*EXERCISE DESCRIPTION*:
Reproduce precisely the lines of the listing below, starting with the line that contains "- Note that" and stopping after the line that contains "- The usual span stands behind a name"; include nothing else.

----

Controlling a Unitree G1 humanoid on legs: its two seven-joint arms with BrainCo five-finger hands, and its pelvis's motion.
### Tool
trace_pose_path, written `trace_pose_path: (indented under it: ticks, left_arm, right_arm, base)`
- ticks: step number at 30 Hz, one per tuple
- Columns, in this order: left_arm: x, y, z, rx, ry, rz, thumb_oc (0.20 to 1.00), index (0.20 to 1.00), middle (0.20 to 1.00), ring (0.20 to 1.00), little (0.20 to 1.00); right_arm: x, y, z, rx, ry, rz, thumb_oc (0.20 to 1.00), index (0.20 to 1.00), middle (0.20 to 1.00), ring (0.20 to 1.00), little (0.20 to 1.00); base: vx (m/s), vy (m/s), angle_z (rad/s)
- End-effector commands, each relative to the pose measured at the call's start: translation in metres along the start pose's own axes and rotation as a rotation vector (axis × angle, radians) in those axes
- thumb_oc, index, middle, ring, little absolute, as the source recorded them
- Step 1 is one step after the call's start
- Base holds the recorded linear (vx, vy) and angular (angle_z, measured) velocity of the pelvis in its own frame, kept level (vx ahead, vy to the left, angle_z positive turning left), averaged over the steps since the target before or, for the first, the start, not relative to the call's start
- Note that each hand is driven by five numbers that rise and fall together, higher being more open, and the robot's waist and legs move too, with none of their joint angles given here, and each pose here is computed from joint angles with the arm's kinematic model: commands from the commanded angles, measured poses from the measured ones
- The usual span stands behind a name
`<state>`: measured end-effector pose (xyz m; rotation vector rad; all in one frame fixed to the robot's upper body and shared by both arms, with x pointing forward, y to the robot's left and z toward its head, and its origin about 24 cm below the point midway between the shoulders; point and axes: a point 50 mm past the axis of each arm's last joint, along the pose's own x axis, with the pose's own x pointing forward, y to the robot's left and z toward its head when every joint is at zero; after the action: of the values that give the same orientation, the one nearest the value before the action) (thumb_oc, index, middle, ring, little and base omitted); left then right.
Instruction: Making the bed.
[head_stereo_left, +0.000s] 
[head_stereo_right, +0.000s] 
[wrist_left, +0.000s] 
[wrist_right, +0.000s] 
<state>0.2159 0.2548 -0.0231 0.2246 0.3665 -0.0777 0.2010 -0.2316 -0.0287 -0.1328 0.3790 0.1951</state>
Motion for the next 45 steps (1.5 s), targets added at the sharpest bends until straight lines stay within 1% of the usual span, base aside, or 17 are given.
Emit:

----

*TASK RESULT*:
- Note that each hand is driven by five numbers that rise and fall together, higher being more open, and the robot's waist and legs move too, with none of their joint angles given here, and each pose here is computed from joint angles with the arm's kinematic model: commands from the commanded angles, measured poses from the measured ones
- The usual span stands behind a name

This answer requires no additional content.